Comparative analysis of feedback methods in reconstruction algorithms for multiple-scattering holographic tomography

Holographic tomography (HT) enables measurement of three-dimensional refractive index distribution of transparent micro-objects by merging information from multiple transmitted waves corresponding to various illumination directions. HT has proven its great potential in technical inspection and biomedical studies; nonetheless, its further progress is hindered by inability of the standard reconstruction algorithms to account for multiple scattering. This limitation has been recently addressed with a few novel reconstruction approaches. In those techniques the tomographic reconstruction is iteratively improved by minimizing discrepancy between the experimentally acquired transmitted fields uE(x,y) and the analogical data uq(x,y) obtained via numerical propagation of the incident beams through the current refractive index estimate nq(x,y,z).

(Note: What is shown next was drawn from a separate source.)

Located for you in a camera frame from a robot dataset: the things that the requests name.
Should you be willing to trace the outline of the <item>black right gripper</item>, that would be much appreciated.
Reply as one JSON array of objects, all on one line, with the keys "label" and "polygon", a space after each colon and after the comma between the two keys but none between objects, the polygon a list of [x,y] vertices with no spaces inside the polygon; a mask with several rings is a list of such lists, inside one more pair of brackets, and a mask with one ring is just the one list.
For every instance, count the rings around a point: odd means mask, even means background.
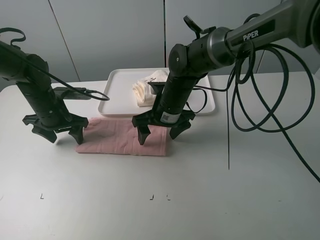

The accuracy of these multiple-scattering reconstruction methods depends primarily on two features: (1) the forward model that allows computing the transmitted fields uq; (2) the feedback mechanism that converts uE - uq discrepancy into the reconstruction upgrade nq+1=nq+Δnq+1. In our work, we address the first issue with the wave propagation method that represents a reasonable trade-off between accuracy and time of computation. The paper focuses primary on the second issue, i.e. the feedback mechanism, that considerably influences the performance of the multiple-scattering reconstruction methods. In our work, we cross-analyze two feedback solutions, i.e. the gradient descent and the forward backward method. The performance of these solutions is tested via numerical simulations on different types of samples: step-objects representing technical samples and gradient structures emulating biological specimens. Our study investigates accuracy of the reconstruction, time of computation as well as stability and flexibility of the feedback method.